PROMPT
Your reply should be made up of every line in the records below that holds the string "requests".

Data items
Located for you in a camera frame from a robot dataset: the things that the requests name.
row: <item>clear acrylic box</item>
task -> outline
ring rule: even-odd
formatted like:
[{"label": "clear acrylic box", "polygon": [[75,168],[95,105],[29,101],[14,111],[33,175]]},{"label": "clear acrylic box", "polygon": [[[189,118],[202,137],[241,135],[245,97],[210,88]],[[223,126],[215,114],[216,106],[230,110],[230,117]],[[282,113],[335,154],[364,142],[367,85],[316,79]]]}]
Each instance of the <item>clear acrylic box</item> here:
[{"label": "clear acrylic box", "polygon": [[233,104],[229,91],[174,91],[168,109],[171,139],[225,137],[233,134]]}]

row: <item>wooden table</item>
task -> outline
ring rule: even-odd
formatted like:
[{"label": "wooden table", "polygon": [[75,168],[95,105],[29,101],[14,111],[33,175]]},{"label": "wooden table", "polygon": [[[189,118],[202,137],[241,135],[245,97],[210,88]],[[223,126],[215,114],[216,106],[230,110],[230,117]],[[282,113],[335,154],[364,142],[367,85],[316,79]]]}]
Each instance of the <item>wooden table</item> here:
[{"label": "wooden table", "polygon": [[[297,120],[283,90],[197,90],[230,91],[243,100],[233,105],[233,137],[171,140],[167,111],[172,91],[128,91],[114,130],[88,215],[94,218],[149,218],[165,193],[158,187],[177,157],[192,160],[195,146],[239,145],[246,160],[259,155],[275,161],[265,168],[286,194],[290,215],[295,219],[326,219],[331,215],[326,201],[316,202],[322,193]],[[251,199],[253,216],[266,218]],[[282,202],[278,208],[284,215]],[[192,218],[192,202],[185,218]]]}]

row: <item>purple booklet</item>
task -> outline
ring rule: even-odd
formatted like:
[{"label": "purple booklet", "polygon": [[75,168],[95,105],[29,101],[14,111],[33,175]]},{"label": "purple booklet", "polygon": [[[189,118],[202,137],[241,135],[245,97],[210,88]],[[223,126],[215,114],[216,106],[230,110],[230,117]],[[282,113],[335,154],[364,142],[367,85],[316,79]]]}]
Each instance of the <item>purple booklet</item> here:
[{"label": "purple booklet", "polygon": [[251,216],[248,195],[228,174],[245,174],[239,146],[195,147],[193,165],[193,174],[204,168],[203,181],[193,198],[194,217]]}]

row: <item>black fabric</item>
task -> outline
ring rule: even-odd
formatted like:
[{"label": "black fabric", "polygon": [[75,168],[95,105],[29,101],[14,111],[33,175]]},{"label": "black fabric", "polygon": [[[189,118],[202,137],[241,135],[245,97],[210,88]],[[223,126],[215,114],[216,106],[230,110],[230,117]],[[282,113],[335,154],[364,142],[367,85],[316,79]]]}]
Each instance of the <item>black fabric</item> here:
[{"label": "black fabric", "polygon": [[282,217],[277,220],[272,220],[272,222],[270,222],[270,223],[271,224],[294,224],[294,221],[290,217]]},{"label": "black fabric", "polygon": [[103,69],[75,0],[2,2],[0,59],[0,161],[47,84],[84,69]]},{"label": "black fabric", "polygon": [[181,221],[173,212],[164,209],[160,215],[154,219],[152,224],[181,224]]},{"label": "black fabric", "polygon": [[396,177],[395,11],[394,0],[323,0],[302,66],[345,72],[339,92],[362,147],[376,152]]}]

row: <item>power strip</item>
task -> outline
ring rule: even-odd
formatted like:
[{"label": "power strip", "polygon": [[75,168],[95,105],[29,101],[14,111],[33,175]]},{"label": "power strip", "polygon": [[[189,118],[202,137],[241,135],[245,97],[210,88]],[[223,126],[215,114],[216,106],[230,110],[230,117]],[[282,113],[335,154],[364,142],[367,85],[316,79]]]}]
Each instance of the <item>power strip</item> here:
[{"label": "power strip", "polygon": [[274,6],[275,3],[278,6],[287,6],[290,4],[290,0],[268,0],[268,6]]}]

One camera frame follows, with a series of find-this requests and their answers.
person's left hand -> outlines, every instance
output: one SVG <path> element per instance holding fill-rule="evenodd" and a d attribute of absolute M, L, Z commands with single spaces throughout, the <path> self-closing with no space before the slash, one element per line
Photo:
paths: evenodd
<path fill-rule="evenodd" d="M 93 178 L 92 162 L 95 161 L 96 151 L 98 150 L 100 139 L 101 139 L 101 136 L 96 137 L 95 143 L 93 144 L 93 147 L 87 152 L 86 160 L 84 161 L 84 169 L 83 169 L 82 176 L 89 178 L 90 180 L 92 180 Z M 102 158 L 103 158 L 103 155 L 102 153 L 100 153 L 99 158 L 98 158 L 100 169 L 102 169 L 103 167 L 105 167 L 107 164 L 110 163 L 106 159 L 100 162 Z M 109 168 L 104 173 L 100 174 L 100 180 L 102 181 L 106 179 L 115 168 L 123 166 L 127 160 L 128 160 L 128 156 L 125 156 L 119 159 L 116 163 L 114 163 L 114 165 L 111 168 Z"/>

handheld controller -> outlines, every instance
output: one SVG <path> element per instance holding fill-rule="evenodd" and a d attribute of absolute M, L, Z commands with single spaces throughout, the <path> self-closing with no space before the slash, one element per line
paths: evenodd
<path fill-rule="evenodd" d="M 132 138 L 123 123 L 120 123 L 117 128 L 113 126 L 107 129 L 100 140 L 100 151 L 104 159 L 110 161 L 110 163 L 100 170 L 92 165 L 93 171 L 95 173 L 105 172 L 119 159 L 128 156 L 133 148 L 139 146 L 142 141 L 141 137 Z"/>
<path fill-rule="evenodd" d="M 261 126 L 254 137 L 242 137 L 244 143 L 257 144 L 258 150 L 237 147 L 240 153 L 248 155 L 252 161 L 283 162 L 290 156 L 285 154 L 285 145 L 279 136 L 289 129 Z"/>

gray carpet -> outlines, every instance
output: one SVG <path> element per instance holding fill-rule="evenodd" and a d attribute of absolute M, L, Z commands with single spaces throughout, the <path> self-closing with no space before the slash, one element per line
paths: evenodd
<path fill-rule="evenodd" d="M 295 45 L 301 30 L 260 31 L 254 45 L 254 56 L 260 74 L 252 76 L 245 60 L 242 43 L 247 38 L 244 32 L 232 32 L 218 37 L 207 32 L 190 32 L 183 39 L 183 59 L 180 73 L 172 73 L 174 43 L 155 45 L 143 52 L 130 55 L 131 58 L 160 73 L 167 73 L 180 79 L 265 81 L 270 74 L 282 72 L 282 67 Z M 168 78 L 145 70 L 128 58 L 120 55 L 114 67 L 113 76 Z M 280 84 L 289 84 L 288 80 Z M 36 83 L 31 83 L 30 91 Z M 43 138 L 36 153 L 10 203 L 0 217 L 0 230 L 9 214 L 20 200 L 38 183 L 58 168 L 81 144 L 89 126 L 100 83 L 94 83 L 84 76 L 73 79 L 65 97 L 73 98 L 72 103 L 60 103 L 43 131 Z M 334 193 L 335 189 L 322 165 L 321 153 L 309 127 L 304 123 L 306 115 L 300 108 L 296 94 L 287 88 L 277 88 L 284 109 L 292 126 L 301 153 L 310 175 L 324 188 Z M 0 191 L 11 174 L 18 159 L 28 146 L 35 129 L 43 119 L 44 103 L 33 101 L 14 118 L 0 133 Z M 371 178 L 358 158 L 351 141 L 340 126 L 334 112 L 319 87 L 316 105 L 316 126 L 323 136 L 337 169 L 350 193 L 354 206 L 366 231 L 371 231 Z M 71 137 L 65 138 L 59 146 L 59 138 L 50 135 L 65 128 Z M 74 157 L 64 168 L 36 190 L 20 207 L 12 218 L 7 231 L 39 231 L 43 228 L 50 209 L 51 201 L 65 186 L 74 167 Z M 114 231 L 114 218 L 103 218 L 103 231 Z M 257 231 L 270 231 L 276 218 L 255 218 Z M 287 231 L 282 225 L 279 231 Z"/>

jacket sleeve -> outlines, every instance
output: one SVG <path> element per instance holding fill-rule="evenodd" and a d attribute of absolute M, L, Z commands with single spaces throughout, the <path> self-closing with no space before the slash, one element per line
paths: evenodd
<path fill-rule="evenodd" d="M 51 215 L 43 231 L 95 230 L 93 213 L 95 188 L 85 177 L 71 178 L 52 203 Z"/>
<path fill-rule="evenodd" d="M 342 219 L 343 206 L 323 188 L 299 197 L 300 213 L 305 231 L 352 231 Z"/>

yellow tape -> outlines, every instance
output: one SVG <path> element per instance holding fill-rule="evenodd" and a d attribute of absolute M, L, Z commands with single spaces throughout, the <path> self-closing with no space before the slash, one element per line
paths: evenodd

ANSWER
Located for you in a camera frame from a robot dataset: the things that the requests name.
One camera frame follows, with a series of find-this requests and their answers.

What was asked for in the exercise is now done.